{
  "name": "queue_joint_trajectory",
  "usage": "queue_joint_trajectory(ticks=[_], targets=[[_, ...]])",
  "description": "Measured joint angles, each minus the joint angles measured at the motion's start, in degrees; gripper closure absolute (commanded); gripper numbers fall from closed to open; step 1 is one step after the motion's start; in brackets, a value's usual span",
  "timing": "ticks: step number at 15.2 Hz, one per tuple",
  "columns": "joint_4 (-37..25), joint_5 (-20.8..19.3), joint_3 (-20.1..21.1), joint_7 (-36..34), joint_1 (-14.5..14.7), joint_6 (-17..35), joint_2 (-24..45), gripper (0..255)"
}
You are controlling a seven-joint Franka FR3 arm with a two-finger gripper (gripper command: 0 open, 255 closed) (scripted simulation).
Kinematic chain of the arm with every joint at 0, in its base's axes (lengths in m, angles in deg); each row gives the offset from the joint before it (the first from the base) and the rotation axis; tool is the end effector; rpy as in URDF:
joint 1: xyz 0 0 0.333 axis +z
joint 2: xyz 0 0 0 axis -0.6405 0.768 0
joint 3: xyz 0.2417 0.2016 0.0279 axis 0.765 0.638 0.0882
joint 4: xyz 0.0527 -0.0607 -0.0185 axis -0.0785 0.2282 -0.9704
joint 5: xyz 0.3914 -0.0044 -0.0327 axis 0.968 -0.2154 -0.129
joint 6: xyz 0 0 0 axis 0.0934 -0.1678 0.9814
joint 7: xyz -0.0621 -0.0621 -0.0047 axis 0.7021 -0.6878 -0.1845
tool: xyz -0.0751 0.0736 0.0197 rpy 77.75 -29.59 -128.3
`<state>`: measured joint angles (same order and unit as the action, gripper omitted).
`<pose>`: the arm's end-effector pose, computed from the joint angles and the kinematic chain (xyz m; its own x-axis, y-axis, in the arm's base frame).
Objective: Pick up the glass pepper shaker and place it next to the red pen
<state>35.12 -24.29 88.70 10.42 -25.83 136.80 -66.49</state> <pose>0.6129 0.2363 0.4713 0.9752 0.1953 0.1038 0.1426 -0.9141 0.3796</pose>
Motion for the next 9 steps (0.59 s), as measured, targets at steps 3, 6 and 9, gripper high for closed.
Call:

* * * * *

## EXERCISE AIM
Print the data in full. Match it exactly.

## TASK RESULT
{
  "name": "queue_joint_trajectory",
  "usage": "queue_joint_trajectory(ticks=[_], targets=[[_, ...]])",
  "description": "Measured joint angles, each minus the joint angles measured at the motion's start, in degrees; gripper closure absolute (commanded); gripper numbers fall from closed to open; step 1 is one step after the motion's start; in brackets, a value's usual span",
  "timing": "ticks: step number at 15.2 Hz, one per tuple",
  "columns": "joint_4 (-37..25), joint_5 (-20.8..19.3), joint_3 (-20.1..21.1), joint_7 (-36..34), joint_1 (-14.5..14.7), joint_6 (-17..35), joint_2 (-24..45), gripper (0..255)"
}
You are controlling a seven-joint Franka FR3 arm with a two-finger gripper (gripper command: 0 open, 255 closed) (scripted simulation).
Kinematic chain of the arm with every joint at 0, in its base's axes (lengths in m, angles in deg); each row gives the offset from the joint before it (the first from the base) and the rotation axis; tool is the end effector; rpy as in URDF:
joint 1: xyz 0 0 0.333 axis +z
joint 2: xyz 0 0 0 axis -0.6405 0.768 0
joint 3: xyz 0.2417 0.2016 0.0279 axis 0.765 0.638 0.0882
joint 4: xyz 0.0527 -0.0607 -0.0185 axis -0.0785 0.2282 -0.9704
joint 5: xyz 0.3914 -0.0044 -0.0327 axis 0.968 -0.2154 -0.129
joint 6: xyz 0 0 0 axis 0.0934 -0.1678 0.9814
joint 7: xyz -0.0621 -0.0621 -0.0047 axis 0.7021 -0.6878 -0.1845
tool: xyz -0.0751 0.0736 0.0197 rpy 77.75 -29.59 -128.3
`<state>`: measured joint angles (same order and unit as the action, gripper omitted).
`<pose>`: the arm's end-effector pose, computed from the joint angles and the kinematic chain (xyz m; its own x-axis, y-axis, in the arm's base frame).
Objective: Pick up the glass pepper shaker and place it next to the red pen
<state>35.12 -24.29 88.70 10.42 -25.83 136.80 -66.49</state> <pose>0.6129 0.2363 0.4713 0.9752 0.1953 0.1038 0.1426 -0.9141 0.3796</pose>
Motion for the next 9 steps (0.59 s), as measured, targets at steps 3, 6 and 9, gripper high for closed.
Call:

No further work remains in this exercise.